即使這么想著,常青還是一點松懈的神情都沒有顯露,剛才他在軍艦上瞥見那只全身燃燒著火光的大鳥急速掠過碧落海,當即下令調轉五門火炮同時攻擊,原以為應該可以直接將其擊斃,但是金光炸裂之后幻化的箭竟然無法傷到她,只能退而求其次改變光線的形態以網捕捉,好在這家伙硬的不吃吃軟的,真的被纏住摔了下來,這樣的實力絕對不容小覷,敵我未明之前,他必須一刻不歇的盯著她才行。
云瀟就這么莫名其妙被幾個人抬到了軍艦上,甲板上早就拖出來一個巨大的籠子,一看用的就是飛垣最堅硬的海魂石,這些五大三粗的士兵們也不管她現在看起來只是個柔弱的人類女子,真就一點不客氣直接拎著她扔了進去,她摔在地上,沒等她發幾句牢騷抱怨一下,“噼啪”一聲籠子就被鎖上了,還安排了不少人守在旁邊目不轉睛的看守她的一舉一動。

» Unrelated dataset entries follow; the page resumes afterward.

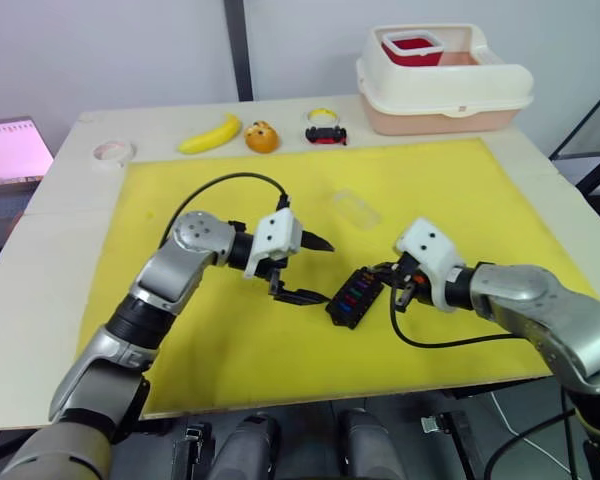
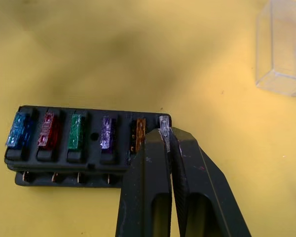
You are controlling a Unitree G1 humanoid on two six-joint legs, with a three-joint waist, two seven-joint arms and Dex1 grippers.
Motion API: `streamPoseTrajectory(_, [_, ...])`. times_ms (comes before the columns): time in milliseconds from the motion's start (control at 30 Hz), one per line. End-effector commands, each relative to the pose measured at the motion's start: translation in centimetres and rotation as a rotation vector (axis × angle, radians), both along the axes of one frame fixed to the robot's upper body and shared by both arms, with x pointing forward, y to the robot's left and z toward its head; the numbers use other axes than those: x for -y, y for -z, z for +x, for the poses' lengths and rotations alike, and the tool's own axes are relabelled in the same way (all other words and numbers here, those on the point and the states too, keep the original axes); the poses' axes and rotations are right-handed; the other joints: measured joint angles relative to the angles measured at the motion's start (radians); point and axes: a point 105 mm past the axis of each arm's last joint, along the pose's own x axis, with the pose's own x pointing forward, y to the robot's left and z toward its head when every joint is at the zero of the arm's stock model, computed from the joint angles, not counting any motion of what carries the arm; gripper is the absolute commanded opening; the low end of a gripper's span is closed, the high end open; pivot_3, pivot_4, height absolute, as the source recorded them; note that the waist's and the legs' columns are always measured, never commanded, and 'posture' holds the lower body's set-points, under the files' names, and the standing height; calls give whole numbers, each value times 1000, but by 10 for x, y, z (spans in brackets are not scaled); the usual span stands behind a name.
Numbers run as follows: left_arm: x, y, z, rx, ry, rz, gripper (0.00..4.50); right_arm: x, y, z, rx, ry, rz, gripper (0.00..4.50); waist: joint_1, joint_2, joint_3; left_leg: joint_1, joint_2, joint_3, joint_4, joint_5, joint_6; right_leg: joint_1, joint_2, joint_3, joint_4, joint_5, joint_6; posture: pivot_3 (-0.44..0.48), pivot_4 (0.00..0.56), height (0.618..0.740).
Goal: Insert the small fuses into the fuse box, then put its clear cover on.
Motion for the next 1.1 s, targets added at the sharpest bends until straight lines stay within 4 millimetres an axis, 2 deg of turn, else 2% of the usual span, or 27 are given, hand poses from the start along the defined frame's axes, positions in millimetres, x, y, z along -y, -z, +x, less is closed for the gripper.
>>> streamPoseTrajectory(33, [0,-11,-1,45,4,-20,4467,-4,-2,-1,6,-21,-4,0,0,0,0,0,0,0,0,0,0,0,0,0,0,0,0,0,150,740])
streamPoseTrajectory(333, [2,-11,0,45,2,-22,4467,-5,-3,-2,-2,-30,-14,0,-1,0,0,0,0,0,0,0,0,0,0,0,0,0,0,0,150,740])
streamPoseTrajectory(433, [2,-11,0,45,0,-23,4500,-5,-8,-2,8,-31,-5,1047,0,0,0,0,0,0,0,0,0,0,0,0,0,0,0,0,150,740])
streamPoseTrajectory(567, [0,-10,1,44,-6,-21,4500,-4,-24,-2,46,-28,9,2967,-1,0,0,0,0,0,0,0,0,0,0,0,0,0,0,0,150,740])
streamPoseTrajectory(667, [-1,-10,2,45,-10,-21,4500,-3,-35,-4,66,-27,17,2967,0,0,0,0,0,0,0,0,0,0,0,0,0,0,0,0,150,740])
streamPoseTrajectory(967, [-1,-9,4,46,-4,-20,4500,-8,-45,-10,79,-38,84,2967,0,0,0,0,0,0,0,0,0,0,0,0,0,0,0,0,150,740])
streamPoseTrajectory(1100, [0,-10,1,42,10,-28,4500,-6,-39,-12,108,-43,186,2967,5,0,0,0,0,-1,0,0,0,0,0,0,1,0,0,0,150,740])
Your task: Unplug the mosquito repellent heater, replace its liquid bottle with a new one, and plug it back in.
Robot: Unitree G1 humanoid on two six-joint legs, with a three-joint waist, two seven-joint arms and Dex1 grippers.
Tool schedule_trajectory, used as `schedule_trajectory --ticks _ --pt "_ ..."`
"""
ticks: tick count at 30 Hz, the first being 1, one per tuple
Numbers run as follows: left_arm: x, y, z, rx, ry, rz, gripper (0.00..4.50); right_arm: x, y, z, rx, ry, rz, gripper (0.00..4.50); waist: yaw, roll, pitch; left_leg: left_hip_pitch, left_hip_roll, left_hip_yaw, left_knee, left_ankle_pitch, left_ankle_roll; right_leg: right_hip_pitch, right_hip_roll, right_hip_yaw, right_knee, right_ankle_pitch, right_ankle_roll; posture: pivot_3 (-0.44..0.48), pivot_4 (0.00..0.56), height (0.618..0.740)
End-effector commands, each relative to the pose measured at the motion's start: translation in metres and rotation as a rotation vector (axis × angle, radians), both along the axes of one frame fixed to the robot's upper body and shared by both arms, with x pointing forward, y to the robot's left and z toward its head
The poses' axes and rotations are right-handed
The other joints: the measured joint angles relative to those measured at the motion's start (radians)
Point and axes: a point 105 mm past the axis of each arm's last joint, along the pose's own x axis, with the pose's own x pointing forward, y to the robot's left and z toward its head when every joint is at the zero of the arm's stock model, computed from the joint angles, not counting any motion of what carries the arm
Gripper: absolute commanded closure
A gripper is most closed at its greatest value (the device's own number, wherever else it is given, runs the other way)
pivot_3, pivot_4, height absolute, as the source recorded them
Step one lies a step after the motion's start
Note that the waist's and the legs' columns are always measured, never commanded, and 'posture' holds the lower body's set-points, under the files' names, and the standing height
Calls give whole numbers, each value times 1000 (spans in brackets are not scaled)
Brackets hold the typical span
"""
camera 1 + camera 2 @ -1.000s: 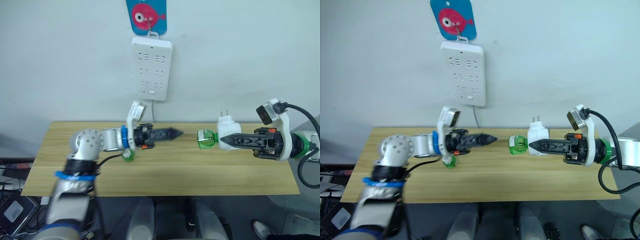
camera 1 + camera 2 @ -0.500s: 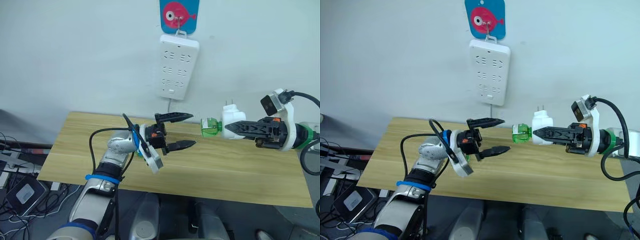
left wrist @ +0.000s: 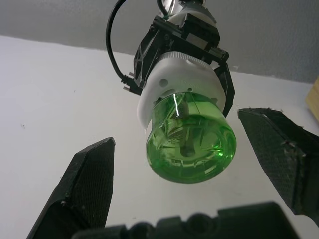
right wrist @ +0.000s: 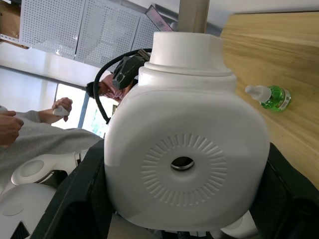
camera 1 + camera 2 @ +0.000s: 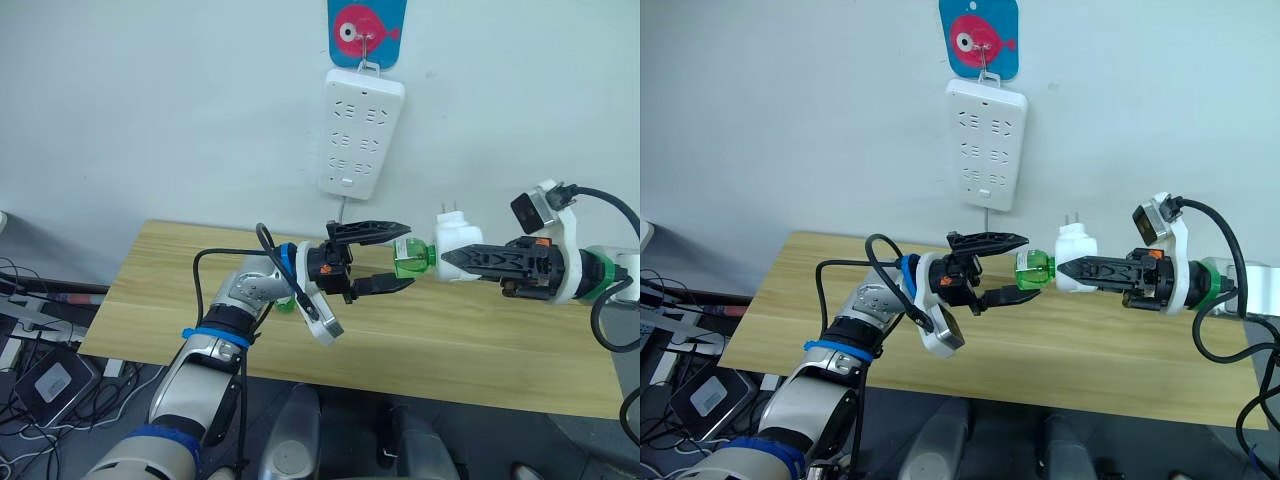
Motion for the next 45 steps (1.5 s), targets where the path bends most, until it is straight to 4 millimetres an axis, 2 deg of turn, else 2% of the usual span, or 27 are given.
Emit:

“又是籠子……”云瀟不甘心的罵了一句,揉了揉肩膀,她是在高空強行躲避了幾門火炮的攻擊,利用自身火焰這才沒被金箭打傷,但是再恢復平衡之后,網狀的線就已經如蛇一樣纏住了她,短暫的調整之后,她已經能稍微將纏繞全身的金線不動聲色的松弛一些,但想完全掙脫卻非常的困難,這畢竟是帶著上天界神力的特殊術法,非要魚死網破的話,只怕這艘停在海上,目前還遠離海港的軍艦也要一起陪葬。
坦白而言,現在海里到處都是倉鮫的分身水魔蛇,她還不想為了自己的逃脫而連累這么多海軍遇險。
常青搬了張椅子悠閑的坐在她面前,臉上還保持著平靜的神色,甚至帶著一絲笑意,只是那毫無溫度的笑容比冰雪還要讓人心寒,云瀟只和他對視了一眼就立馬轉了身,連自己的呼吸都緊張的停頓了,耳邊雖然有海軍在走動說話,她卻感覺空氣死一般的寂靜,就在精神高度集中之際,她又察覺到分魂大法的感知在一點點逼近,生怕他這時候闖進來讓暴露蹤跡,云瀟咯噔一下跳起來,跺腳脫口:“別過來!我有辦法的,你別急嘛,一會我去找你!”
常青看著籠子里的女人莫名其妙的自言自語,然后見她僵硬的扭頭偷偷瞄了自己一眼,又強裝著什么也沒發生過一樣擠出一個虛偽的笑容,兩人都不說話,他也就裝作什么也沒看見繼續耐著性子不動聲色的坐著。
在此之前,他已經派了人用蜂鳥傳信去北岸城軍閣分部請葉卓凡過來,以青鳥的速度,最多一個時辰他就能知道這家伙到底在玩什么鬼把戲!